- [Task] Reproduce all entries word for word.

———

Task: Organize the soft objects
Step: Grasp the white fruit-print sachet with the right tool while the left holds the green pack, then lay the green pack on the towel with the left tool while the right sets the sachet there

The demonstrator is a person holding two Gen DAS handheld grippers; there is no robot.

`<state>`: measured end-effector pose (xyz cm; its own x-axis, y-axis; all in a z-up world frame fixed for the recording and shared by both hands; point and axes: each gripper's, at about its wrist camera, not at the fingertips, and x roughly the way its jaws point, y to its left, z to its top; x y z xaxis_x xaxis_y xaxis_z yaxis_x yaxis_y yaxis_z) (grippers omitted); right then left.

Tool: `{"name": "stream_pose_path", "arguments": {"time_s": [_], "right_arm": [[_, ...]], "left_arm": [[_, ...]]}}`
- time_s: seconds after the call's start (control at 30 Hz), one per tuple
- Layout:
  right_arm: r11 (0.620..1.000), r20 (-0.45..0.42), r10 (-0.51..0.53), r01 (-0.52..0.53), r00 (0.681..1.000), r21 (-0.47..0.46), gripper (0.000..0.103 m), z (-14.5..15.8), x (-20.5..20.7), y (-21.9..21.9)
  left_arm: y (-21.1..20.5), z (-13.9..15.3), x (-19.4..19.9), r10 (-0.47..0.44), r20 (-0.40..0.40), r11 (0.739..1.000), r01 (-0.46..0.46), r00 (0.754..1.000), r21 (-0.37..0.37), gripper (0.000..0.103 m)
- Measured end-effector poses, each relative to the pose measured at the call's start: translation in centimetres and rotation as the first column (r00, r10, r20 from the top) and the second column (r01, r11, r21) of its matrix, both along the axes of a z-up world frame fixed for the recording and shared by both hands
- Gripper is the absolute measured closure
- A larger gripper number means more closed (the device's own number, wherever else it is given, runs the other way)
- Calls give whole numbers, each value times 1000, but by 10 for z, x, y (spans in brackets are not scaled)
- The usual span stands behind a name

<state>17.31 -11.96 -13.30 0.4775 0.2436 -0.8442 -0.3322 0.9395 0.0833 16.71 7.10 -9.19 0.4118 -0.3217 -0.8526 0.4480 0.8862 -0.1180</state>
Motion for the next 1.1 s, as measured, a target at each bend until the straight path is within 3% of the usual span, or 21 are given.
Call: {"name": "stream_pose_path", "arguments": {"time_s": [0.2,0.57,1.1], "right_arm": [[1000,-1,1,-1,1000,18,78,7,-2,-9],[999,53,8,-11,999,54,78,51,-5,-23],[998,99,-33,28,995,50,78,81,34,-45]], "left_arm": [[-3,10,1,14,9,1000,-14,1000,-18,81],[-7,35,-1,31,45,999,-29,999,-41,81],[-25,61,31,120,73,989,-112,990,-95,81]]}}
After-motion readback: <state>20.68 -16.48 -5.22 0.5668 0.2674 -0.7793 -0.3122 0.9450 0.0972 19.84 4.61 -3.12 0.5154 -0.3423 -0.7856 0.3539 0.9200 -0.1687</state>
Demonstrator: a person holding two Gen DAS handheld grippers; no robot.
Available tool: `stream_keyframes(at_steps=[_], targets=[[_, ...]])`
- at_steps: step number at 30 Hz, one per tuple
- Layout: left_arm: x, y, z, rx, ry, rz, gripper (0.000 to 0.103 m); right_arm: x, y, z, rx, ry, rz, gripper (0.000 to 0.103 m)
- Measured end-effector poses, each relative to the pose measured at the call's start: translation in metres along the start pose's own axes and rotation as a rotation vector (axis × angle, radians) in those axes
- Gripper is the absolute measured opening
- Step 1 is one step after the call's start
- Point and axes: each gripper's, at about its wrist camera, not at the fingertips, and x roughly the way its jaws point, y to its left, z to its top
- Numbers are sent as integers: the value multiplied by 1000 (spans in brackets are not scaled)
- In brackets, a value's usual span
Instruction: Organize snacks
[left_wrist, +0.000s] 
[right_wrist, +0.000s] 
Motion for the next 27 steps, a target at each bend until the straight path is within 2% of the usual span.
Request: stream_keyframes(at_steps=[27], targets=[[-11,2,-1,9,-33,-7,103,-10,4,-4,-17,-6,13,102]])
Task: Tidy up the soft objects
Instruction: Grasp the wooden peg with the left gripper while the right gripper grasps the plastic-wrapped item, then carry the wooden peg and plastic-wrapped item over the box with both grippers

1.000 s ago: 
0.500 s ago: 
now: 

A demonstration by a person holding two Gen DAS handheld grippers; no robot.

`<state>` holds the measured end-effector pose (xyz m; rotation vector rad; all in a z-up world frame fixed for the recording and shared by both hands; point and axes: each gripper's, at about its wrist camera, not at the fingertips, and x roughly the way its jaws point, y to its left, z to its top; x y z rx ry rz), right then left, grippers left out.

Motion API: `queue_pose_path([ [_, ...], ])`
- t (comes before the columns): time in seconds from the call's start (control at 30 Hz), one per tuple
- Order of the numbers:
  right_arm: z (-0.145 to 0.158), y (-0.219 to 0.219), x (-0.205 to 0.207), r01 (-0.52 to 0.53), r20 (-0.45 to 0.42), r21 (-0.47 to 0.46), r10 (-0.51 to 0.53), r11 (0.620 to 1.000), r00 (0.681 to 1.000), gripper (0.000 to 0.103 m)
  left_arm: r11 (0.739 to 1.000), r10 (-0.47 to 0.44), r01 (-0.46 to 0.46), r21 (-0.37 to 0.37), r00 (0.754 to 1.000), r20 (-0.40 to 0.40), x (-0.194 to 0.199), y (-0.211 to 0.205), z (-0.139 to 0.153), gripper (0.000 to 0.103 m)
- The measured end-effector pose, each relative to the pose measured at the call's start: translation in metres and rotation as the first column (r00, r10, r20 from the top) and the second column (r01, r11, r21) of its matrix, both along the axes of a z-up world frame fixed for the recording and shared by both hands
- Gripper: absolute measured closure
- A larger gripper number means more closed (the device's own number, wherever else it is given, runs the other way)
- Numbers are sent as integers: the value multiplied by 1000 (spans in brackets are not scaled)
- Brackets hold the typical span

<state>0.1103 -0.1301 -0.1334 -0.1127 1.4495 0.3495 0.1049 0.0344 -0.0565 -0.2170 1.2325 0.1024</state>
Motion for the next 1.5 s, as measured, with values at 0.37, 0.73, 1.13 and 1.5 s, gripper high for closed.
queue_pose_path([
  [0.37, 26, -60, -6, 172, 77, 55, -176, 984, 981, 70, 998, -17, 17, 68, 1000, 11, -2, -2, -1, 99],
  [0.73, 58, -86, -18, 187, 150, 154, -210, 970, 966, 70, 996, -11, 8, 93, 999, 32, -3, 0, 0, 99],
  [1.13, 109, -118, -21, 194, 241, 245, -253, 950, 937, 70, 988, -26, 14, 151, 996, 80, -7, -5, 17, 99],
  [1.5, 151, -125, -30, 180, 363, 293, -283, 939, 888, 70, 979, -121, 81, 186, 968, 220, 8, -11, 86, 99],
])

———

- [Exercise response]
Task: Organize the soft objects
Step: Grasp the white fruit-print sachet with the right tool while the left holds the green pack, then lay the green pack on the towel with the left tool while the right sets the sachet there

The demonstrator is a person holding two Gen DAS handheld grippers; there is no robot.

`<state>`: measured end-effector pose (xyz cm; its own x-axis, y-axis; all in a z-up world frame fixed for the recording and shared by both hands; point and axes: each gripper's, at about its wrist camera, not at the fingertips, and x roughly the way its jaws point, y to its left, z to its top; x y z xaxis_x xaxis_y xaxis_z yaxis_x yaxis_y yaxis_z) (grippers omitted); right then left.

Tool: `{"name": "stream_pose_path", "arguments": {"time_s": [_], "right_arm": [[_, ...]], "left_arm": [[_, ...]]}}`
- time_s: seconds after the call's start (control at 30 Hz), one per tuple
- Layout:
  right_arm: r11 (0.620..1.000), r20 (-0.45..0.42), r10 (-0.51..0.53), r01 (-0.52..0.53), r00 (0.681..1.000), r21 (-0.47..0.46), gripper (0.000..0.103 m), z (-14.5..15.8), x (-20.5..20.7), y (-21.9..21.9)
  left_arm: y (-21.1..20.5), z (-13.9..15.3), x (-19.4..19.9), r10 (-0.47..0.44), r20 (-0.40..0.40), r11 (0.739..1.000), r01 (-0.46..0.46), r00 (0.754..1.000), r21 (-0.37..0.37), gripper (0.000..0.103 m)
- Measured end-effector poses, each relative to the pose measured at the call's start: translation in centimetres and rotation as the first column (r00, r10, r20 from the top) and the second column (r01, r11, r21) of its matrix, both along the axes of a z-up world frame fixed for the recording and shared by both hands
- Gripper is the absolute measured closure
- A larger gripper number means more closed (the device's own number, wherever else it is given, runs the other way)
- Calls give whole numbers, each value times 1000, but by 10 for z, x, y (spans in brackets are not scaled)
- The usual span stands behind a name

<state>17.31 -11.96 -13.30 0.4775 0.2436 -0.8442 -0.3322 0.9395 0.0833 16.71 7.10 -9.19 0.4118 -0.3217 -0.8526 0.4480 0.8862 -0.1180</state>
Motion for the next 1.1 s, as measured, a target at each bend until the straight path is within 3% of the usual span, or 21 are given.
Call: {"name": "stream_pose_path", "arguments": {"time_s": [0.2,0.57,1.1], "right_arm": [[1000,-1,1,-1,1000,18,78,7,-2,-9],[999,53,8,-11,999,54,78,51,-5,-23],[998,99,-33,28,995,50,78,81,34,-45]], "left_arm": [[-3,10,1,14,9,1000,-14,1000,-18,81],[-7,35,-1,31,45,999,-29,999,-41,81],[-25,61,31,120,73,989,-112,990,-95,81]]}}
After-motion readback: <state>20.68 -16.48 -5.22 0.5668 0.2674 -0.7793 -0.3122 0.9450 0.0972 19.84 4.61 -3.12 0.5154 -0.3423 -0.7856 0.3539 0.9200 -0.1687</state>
Demonstrator: a person holding two Gen DAS handheld grippers; no robot.
Available tool: `stream_keyframes(at_steps=[_], targets=[[_, ...]])`
- at_steps: step number at 30 Hz, one per tuple
- Layout: left_arm: x, y, z, rx, ry, rz, gripper (0.000 to 0.103 m); right_arm: x, y, z, rx, ry, rz, gripper (0.000 to 0.103 m)
- Measured end-effector poses, each relative to the pose measured at the call's start: translation in metres along the start pose's own axes and rotation as a rotation vector (axis × angle, radians) in those axes
- Gripper is the absolute measured opening
- Step 1 is one step after the call's start
- Point and axes: each gripper's, at about its wrist camera, not at the fingertips, and x roughly the way its jaws point, y to its left, z to its top
- Numbers are sent as integers: the value multiplied by 1000 (spans in brackets are not scaled)
- In brackets, a value's usual span
Instruction: Organize snacks
[left_wrist, +0.000s] 
[right_wrist, +0.000s] 
Motion for the next 27 steps, a target at each bend until the straight path is within 2% of the usual span.
Request: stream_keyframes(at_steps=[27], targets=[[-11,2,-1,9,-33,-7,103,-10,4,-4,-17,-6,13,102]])
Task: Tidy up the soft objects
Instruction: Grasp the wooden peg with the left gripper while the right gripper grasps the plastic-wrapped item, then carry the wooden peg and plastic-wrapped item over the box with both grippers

1.000 s ago: 
0.500 s ago: 
now: 

A demonstration by a person holding two Gen DAS handheld grippers; no robot.

`<state>` holds the measured end-effector pose (xyz m; rotation vector rad; all in a z-up world frame fixed for the recording and shared by both hands; point and axes: each gripper's, at about its wrist camera, not at the fingertips, and x roughly the way its jaws point, y to its left, z to its top; x y z rx ry rz), right then left, grippers left out.

Motion API: `queue_pose_path([ [_, ...], ])`
- t (comes before the columns): time in seconds from the call's start (control at 30 Hz), one per tuple
- Order of the numbers:
  right_arm: z (-0.145 to 0.158), y (-0.219 to 0.219), x (-0.205 to 0.207), r01 (-0.52 to 0.53), r20 (-0.45 to 0.42), r21 (-0.47 to 0.46), r10 (-0.51 to 0.53), r11 (0.620 to 1.000), r00 (0.681 to 1.000), gripper (0.000 to 0.103 m)
  left_arm: r11 (0.739 to 1.000), r10 (-0.47 to 0.44), r01 (-0.46 to 0.46), r21 (-0.37 to 0.37), r00 (0.754 to 1.000), r20 (-0.40 to 0.40), x (-0.194 to 0.199), y (-0.211 to 0.205), z (-0.139 to 0.153), gripper (0.000 to 0.103 m)
- The measured end-effector pose, each relative to the pose measured at the call's start: translation in metres and rotation as the first column (r00, r10, r20 from the top) and the second column (r01, r11, r21) of its matrix, both along the axes of a z-up world frame fixed for the recording and shared by both hands
- Gripper: absolute measured closure
- A larger gripper number means more closed (the device's own number, wherever else it is given, runs the other way)
- Numbers are sent as integers: the value multiplied by 1000 (spans in brackets are not scaled)
- Brackets hold the typical span

<state>0.1103 -0.1301 -0.1334 -0.1127 1.4495 0.3495 0.1049 0.0344 -0.0565 -0.2170 1.2325 0.1024</state>
Motion for the next 1.5 s, as measured, with values at 0.37, 0.73, 1.13 and 1.5 s, gripper high for closed.
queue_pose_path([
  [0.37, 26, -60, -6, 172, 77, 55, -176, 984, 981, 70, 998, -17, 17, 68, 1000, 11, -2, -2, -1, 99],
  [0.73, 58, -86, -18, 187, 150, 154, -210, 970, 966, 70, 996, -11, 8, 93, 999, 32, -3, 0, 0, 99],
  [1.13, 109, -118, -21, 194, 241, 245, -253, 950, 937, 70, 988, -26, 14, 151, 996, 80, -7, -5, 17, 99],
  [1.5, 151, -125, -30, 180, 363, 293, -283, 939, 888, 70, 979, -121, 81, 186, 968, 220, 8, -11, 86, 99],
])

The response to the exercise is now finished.